Kansas staff attorney Brian Fedotin outlined the agreement.
He told the commissioners that a negotiated settlement between the utilities and consumer advocates met all the conditions the commissioners had set, and would bring benefits to customers and the economies of the communities where Westar and KCP&L operate.
"The merger as conditioned in the settlement agreement is in the public interest," Fedotin said.
That finding echoed the earlier approval order issued by Missouri regulators.
“The Merger will create a stronger combined company, with more customers, more geographic diversification, no transaction debt to complete the merger, and the prospect for higher earnings growth rates than either GPE or Westar would be able to achieve on a stand-alone basis,” the Missouri Public Service Commission order said.
Westar customers will see some benefits in their rates, starting with a current case where the company is now seeking a net $52.6 million annual rate hike.
The approval of the merger reduces the estimated impact of Westar's proposed rate hike from $5.91 a month to $2.80 for the average customer using 900 kilowatt-hours of electricity.
In addition, customers will share about $90 million in rate credits over the next five years, Penzig said.
Estimated monthly bill impacts for KCP&L customers were not immediately available.
But Fedotin said Kansas KCP&L customers will share a one-time bill credit of $7.5 million when the merger closes. They'll also share bill credits of about $3 million a year from 2019 through 2022.
KCP&L's Missouri customers will split a one-time credit of $29 million, said spokesman Jeremy McNeive.
The merger deal contains a guarantee that Evergy will continue to have about 500 employees at the current Westar headquarters in Topeka for five years and keep a substantial presence there for at least 10 years.
Evergy will also keep the current KCP&L headquarters in Kansas City, Mo., and its Wichita and Raytown, Mo. customer service centers, the Missouri order said.
Evergy will have about 5,000 employees total, Penzig said.
That's about 300 less than Westar and KCP&L had in 2016, before the companies filed to merge, she said.
No employees will face involuntary layoffs. Anticipating the merger, both Westar and KCP&L have been reducing employment levels by not filling some job openings caused by ordinary attrition and retirements, Penzig said.
Both companies agreed to continue their charitable giving at or above their 2015 levels.
The deal is being characterized as “a merger of equals” to be accomplished by swapping stock around.
Westar shareholders will get one share of stock in the new company for each share of Westar they now own. Great Plains shareholders will get 0.5981 shares of the new company for each of their shares.

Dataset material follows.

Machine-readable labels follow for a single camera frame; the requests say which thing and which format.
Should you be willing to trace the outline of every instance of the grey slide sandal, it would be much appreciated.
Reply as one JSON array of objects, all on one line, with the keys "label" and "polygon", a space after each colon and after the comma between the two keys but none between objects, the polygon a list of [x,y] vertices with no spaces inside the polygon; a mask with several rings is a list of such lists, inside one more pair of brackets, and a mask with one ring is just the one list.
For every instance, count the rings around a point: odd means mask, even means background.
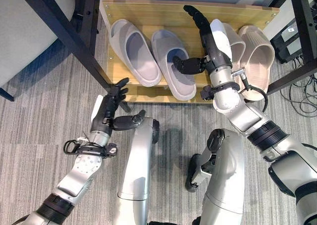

The stock swap will be tax-free for the shareholders, the companies have said.
Merger supporters have said the transaction makes sense because the neighboring utilities would be able to cut costs by consolidating operations and doing away with duplicated jobs.
Westar and KCP&L shareholders voted more than 90 percent in favor of merging, Fedotin said.
It’s the second time the two companies have sought to merge.
Last year, Kansas commissioners rejected a merger of the utilities, saying it would be too risky for Kansas electric customers and that Westar shareholders would reap too much of a windfall.
In that instance, Great Plains proposed to buy Westar outright for $12.2 billion in cash and stock — $4.9 billion more than the book value of Westar’s corporate assets.